Exercise objective:
Please filter the entries for the word "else" and copy every line that has it.

Dataset excerpts
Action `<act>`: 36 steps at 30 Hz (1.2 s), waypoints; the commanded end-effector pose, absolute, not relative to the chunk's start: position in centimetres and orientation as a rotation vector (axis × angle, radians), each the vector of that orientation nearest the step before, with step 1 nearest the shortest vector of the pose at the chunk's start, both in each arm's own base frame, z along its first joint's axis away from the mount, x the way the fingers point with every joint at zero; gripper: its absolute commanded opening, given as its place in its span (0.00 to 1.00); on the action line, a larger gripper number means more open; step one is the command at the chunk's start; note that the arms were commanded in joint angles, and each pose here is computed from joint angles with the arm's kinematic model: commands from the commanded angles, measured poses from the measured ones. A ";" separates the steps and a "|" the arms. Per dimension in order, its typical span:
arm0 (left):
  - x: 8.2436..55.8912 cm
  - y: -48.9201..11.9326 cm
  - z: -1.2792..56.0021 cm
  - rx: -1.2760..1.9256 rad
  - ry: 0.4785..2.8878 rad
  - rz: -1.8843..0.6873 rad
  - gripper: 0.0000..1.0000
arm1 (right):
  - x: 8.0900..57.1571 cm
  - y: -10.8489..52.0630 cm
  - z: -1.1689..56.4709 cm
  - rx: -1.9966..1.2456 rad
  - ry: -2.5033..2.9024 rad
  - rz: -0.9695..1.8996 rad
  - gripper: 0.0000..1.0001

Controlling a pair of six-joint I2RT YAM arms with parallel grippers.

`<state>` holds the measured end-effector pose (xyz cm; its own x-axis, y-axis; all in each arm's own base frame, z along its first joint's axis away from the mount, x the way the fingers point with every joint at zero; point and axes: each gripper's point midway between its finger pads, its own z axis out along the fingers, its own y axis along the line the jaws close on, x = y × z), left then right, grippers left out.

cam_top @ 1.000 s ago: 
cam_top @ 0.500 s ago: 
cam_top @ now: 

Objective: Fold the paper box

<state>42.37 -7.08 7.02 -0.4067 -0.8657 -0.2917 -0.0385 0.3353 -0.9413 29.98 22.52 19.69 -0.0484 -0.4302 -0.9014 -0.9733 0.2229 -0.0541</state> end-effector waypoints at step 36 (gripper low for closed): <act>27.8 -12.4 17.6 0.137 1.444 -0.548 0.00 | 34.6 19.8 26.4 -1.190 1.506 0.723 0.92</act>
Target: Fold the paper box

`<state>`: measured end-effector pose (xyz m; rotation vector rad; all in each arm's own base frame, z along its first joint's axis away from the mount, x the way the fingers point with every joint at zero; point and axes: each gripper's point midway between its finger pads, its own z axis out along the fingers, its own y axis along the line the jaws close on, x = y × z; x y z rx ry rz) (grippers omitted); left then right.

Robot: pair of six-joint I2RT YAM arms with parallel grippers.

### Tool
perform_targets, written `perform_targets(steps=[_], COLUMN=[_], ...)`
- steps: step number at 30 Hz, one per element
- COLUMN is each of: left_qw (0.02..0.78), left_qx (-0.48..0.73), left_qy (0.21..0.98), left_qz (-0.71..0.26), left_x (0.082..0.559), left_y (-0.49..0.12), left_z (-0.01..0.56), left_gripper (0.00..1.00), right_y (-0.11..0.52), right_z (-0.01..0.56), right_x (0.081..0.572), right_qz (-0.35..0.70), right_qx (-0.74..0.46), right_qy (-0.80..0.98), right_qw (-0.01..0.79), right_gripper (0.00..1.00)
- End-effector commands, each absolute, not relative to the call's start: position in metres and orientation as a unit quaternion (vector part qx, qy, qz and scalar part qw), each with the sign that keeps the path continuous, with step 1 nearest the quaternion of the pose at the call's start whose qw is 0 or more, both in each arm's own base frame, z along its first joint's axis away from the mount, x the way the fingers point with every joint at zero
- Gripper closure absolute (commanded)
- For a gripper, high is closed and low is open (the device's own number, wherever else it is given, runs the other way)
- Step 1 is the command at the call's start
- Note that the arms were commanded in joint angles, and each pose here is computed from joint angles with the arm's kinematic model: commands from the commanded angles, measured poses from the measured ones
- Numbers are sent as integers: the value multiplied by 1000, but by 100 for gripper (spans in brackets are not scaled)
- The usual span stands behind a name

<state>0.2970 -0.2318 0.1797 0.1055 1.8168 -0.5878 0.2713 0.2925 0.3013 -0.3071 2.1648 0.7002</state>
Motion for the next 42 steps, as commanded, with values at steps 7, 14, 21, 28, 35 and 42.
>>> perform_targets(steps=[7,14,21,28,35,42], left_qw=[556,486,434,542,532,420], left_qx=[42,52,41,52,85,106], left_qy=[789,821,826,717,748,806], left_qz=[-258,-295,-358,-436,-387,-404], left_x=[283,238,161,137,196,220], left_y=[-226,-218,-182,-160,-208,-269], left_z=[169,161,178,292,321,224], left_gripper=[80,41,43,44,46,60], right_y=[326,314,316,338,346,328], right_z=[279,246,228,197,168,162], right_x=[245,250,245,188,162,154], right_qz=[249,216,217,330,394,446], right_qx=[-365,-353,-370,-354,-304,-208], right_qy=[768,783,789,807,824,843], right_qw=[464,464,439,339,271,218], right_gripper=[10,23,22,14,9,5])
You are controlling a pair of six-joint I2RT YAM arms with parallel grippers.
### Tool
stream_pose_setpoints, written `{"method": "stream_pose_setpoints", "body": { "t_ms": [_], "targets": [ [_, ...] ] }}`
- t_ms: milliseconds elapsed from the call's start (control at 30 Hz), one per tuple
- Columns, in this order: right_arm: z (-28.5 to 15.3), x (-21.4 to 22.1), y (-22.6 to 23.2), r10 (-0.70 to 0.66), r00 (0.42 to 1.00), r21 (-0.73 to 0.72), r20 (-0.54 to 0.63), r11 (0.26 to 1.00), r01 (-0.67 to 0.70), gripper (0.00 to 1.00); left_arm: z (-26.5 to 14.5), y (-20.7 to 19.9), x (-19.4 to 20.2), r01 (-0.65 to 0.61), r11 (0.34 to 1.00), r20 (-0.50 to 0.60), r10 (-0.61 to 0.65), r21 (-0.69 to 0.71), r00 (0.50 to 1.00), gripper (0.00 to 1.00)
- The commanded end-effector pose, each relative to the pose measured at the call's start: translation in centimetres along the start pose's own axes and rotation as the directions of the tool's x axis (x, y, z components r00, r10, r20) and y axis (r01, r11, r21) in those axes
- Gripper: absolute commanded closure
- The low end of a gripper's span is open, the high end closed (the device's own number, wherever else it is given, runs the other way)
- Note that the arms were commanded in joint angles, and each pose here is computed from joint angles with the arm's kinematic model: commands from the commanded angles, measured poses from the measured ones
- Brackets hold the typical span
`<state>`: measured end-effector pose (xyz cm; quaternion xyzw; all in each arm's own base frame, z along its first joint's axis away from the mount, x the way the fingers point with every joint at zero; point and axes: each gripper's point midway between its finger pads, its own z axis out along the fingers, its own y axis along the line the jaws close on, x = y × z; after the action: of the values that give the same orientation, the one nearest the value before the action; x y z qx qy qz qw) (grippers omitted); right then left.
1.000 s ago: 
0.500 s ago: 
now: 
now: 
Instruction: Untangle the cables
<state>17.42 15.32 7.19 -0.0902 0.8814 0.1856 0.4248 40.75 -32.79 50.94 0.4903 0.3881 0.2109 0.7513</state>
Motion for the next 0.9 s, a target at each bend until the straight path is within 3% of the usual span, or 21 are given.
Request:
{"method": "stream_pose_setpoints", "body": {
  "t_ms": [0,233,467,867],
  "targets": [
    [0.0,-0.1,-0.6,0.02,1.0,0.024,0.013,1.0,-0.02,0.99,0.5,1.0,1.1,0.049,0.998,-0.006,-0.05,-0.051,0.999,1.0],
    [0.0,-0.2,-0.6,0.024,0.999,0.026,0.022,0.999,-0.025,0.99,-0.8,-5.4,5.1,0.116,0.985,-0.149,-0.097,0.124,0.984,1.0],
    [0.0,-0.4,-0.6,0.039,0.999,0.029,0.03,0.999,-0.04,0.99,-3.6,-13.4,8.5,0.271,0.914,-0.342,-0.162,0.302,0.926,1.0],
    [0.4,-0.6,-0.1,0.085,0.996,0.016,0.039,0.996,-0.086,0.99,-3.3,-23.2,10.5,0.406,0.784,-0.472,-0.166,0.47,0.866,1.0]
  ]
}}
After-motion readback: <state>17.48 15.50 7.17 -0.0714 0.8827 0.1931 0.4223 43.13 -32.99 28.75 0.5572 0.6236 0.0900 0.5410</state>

Reply to the task:
- For a gripper, high is closed and low is open (the device's own number, wherever else it is given, runs the other way)
- The low end of a gripper's span is open, the high end closed (the device's own number, wherever else it is given, runs the other way)

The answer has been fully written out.